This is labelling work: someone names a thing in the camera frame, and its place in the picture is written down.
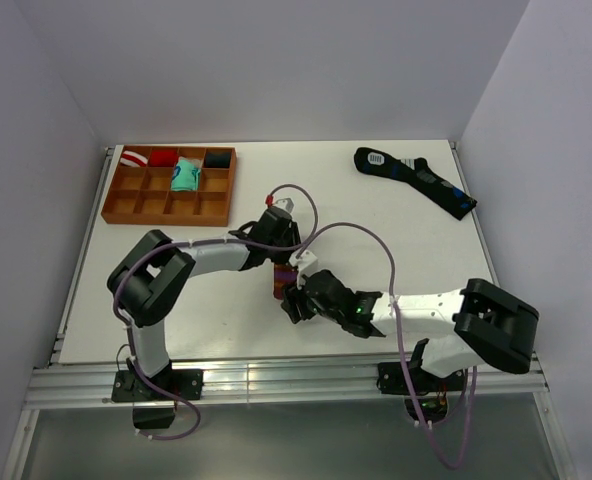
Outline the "maroon purple striped sock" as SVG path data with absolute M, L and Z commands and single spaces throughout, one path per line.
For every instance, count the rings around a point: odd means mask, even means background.
M 289 264 L 273 265 L 273 297 L 282 301 L 284 298 L 284 289 L 289 285 L 295 284 L 298 272 Z

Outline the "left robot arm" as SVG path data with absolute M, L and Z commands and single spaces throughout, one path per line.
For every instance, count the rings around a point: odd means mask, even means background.
M 147 232 L 107 279 L 114 312 L 127 326 L 138 366 L 135 388 L 148 399 L 159 399 L 170 389 L 164 320 L 189 279 L 246 271 L 267 260 L 285 263 L 300 243 L 297 223 L 276 206 L 219 238 L 174 242 L 158 229 Z

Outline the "dark teal rolled sock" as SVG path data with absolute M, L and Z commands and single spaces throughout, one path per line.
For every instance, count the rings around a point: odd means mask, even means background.
M 228 169 L 231 163 L 231 153 L 225 151 L 208 150 L 204 158 L 204 167 L 213 169 Z

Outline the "mint green rolled sock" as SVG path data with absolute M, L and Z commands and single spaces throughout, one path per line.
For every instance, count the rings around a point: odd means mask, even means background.
M 173 192 L 197 191 L 201 171 L 200 159 L 180 157 L 174 166 L 170 190 Z

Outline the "brown wooden divider tray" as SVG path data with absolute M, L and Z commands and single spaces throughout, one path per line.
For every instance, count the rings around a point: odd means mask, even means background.
M 101 216 L 108 224 L 224 227 L 236 177 L 233 147 L 123 145 Z

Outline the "black blue sock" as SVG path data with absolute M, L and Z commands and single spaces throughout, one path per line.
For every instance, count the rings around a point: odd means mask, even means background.
M 473 197 L 436 174 L 423 157 L 397 159 L 380 150 L 359 147 L 353 161 L 358 172 L 407 184 L 457 220 L 477 206 Z

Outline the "red white striped rolled sock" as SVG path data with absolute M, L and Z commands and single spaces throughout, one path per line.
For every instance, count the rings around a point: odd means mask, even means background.
M 148 159 L 135 151 L 123 150 L 119 163 L 128 167 L 143 168 L 147 166 Z

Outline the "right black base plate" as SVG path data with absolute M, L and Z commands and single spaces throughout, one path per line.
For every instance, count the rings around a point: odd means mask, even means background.
M 377 364 L 378 377 L 376 387 L 386 395 L 409 395 L 399 362 L 381 362 Z M 439 378 L 422 370 L 409 366 L 409 374 L 418 396 L 430 393 L 462 391 L 465 388 L 466 371 L 459 370 L 448 377 Z

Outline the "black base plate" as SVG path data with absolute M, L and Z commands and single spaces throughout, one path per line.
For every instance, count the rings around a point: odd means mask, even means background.
M 203 387 L 203 371 L 201 369 L 168 369 L 150 378 L 150 382 L 159 389 L 163 389 L 186 400 L 199 400 Z M 113 403 L 169 400 L 169 397 L 147 386 L 133 370 L 121 370 L 115 375 L 111 393 L 111 401 Z
M 376 387 L 386 395 L 409 395 L 399 362 L 381 362 L 377 364 L 378 377 Z M 439 378 L 422 370 L 409 366 L 409 374 L 418 396 L 430 393 L 462 391 L 465 388 L 466 371 L 459 370 L 448 377 Z

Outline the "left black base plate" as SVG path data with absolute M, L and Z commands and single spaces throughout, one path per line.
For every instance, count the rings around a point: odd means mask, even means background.
M 150 382 L 159 389 L 163 389 L 186 400 L 199 400 L 203 387 L 203 371 L 201 369 L 168 369 L 150 378 Z M 111 393 L 111 401 L 113 403 L 169 400 L 169 397 L 147 386 L 133 370 L 121 370 L 115 375 Z

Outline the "aluminium frame rail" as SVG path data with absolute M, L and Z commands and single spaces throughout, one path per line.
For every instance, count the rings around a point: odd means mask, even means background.
M 179 362 L 180 370 L 203 371 L 197 406 L 376 399 L 377 365 L 396 355 L 350 355 L 267 360 Z M 35 370 L 24 410 L 114 407 L 111 393 L 117 369 L 55 364 Z

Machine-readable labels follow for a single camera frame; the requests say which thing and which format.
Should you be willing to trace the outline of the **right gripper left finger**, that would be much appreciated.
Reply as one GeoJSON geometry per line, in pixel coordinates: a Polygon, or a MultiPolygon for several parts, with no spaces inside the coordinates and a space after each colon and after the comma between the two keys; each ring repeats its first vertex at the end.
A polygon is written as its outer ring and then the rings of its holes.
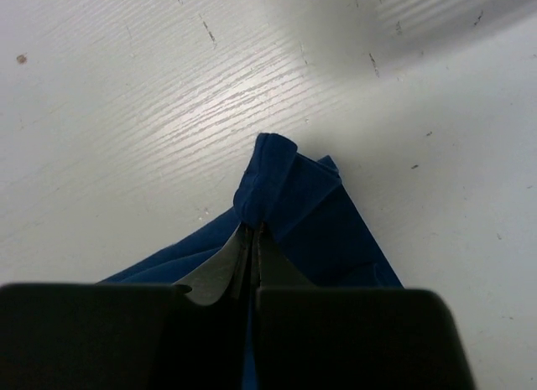
{"type": "Polygon", "coordinates": [[[252,239],[172,284],[2,286],[2,388],[240,388],[252,239]]]}

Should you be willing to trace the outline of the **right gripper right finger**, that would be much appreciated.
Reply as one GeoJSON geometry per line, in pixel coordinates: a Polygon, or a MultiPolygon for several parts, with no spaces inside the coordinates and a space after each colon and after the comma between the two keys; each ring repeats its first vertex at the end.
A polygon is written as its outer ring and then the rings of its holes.
{"type": "Polygon", "coordinates": [[[253,354],[262,389],[473,389],[449,308],[421,289],[321,288],[254,236],[253,354]]]}

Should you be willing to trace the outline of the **blue polo t-shirt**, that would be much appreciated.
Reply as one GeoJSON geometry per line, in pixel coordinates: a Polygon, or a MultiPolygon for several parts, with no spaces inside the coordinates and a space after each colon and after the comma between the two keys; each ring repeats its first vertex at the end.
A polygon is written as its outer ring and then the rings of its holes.
{"type": "Polygon", "coordinates": [[[331,157],[309,159],[276,133],[257,136],[231,209],[106,281],[174,283],[221,250],[241,223],[267,226],[283,254],[315,285],[402,285],[331,157]]]}

**Task to complete**. Reproduce each entry precisely. Leave the pictures out.

**Answer space**.
This is labelling work: someone names a thing in the camera frame, and its place in the picture is written down.
Outline the "maroon purple striped sock" as SVG path data with absolute M, L and Z commands and single spaces throughout, one path per line.
For every instance, count the rings around a point: odd means mask, even means background.
M 289 264 L 273 265 L 273 297 L 282 301 L 284 298 L 284 289 L 289 285 L 295 284 L 298 272 Z

Outline the "left robot arm" as SVG path data with absolute M, L and Z commands and single spaces throughout, one path per line.
For every instance, count the rings around a point: odd means mask, even means background.
M 147 232 L 107 279 L 114 312 L 127 326 L 138 366 L 135 388 L 148 399 L 159 399 L 170 389 L 164 320 L 189 279 L 246 271 L 267 260 L 285 263 L 300 243 L 297 223 L 276 206 L 219 238 L 174 242 L 158 229 Z

Outline the "dark teal rolled sock" as SVG path data with absolute M, L and Z commands and single spaces throughout, one path per line.
For every instance, count the rings around a point: odd means mask, even means background.
M 228 169 L 231 163 L 231 153 L 225 151 L 208 150 L 204 158 L 204 167 L 213 169 Z

Outline the "mint green rolled sock" as SVG path data with absolute M, L and Z commands and single spaces throughout, one path per line.
For every instance, count the rings around a point: odd means mask, even means background.
M 173 192 L 197 191 L 201 171 L 200 159 L 180 157 L 174 166 L 170 190 Z

Outline the "brown wooden divider tray" as SVG path data with absolute M, L and Z commands and single spaces throughout, one path per line.
For every instance, count the rings around a point: odd means mask, even means background.
M 101 216 L 108 224 L 224 227 L 236 177 L 233 147 L 123 145 Z

Outline the "black blue sock" as SVG path data with absolute M, L and Z commands and single spaces throughout, one path per line.
For every instance, count the rings around a point: odd means mask, even means background.
M 473 197 L 436 174 L 423 157 L 397 159 L 380 150 L 359 147 L 353 161 L 358 172 L 407 184 L 457 220 L 477 206 Z

Outline the "red white striped rolled sock" as SVG path data with absolute M, L and Z commands and single spaces throughout, one path per line.
For every instance, count the rings around a point: odd means mask, even means background.
M 148 159 L 135 151 L 123 150 L 119 163 L 128 167 L 143 168 L 147 166 Z

Outline the "right black base plate" as SVG path data with absolute M, L and Z commands and single spaces throughout, one path per line.
For every instance, count the rings around a point: odd means mask, even means background.
M 377 364 L 378 377 L 376 387 L 386 395 L 409 395 L 399 362 L 381 362 Z M 439 378 L 422 370 L 409 366 L 409 374 L 418 396 L 430 393 L 462 391 L 465 388 L 466 371 L 459 370 L 448 377 Z

Outline the "black base plate" as SVG path data with absolute M, L and Z commands and single spaces throughout, one path per line.
For every instance, count the rings around a point: odd means mask, even means background.
M 203 387 L 203 371 L 201 369 L 168 369 L 150 378 L 150 382 L 159 389 L 163 389 L 186 400 L 199 400 Z M 113 403 L 169 400 L 169 397 L 147 386 L 133 370 L 121 370 L 115 375 L 111 393 L 111 401 Z
M 376 387 L 386 395 L 409 395 L 399 362 L 381 362 L 377 364 L 378 377 Z M 439 378 L 422 370 L 409 366 L 409 374 L 418 396 L 430 393 L 462 391 L 465 388 L 466 371 L 459 370 L 448 377 Z

Outline the "left black base plate" as SVG path data with absolute M, L and Z commands and single spaces throughout, one path per line.
For every instance, count the rings around a point: odd means mask, even means background.
M 150 382 L 159 389 L 163 389 L 186 400 L 199 400 L 203 387 L 203 371 L 201 369 L 168 369 L 150 378 Z M 111 393 L 111 401 L 113 403 L 169 400 L 169 397 L 147 386 L 133 370 L 121 370 L 115 375 Z

Outline the "aluminium frame rail" as SVG path data with absolute M, L and Z commands and single spaces throughout, one path per line.
For every instance, count the rings around a point: odd means mask, even means background.
M 179 362 L 180 370 L 203 371 L 197 406 L 376 399 L 377 365 L 396 355 L 350 355 L 267 360 Z M 35 370 L 24 410 L 114 407 L 111 393 L 117 369 L 55 364 Z

Machine-readable labels follow for a single camera frame; the requests say which thing and which format.
Should you be willing to trace the outline of the **right gripper left finger**, that would be much appreciated.
Reply as one GeoJSON geometry per line, in pixel coordinates: a Polygon, or a MultiPolygon for several parts, with no spaces inside the coordinates and a space after each colon and after the comma between the two keys; each ring repeats its first vertex at the end.
A polygon is written as its outer ring and then the rings of its holes.
{"type": "Polygon", "coordinates": [[[252,239],[172,284],[2,286],[2,388],[240,388],[252,239]]]}

Should you be willing to trace the outline of the **right gripper right finger**, that would be much appreciated.
Reply as one GeoJSON geometry per line, in pixel coordinates: a Polygon, or a MultiPolygon for several parts, with no spaces inside the coordinates and a space after each colon and after the comma between the two keys; each ring repeats its first vertex at the end.
A polygon is written as its outer ring and then the rings of its holes.
{"type": "Polygon", "coordinates": [[[253,354],[262,389],[473,389],[449,308],[421,289],[321,288],[254,236],[253,354]]]}

Should you be willing to trace the outline of the **blue polo t-shirt**, that would be much appreciated.
Reply as one GeoJSON geometry per line, in pixel coordinates: a Polygon, or a MultiPolygon for several parts, with no spaces inside the coordinates and a space after each colon and after the comma between the two keys; each ring repeats its first vertex at the end.
A polygon is written as its outer ring and then the rings of its holes.
{"type": "Polygon", "coordinates": [[[331,157],[309,159],[276,133],[257,136],[231,209],[106,281],[174,283],[221,250],[241,223],[267,226],[283,254],[315,285],[402,285],[331,157]]]}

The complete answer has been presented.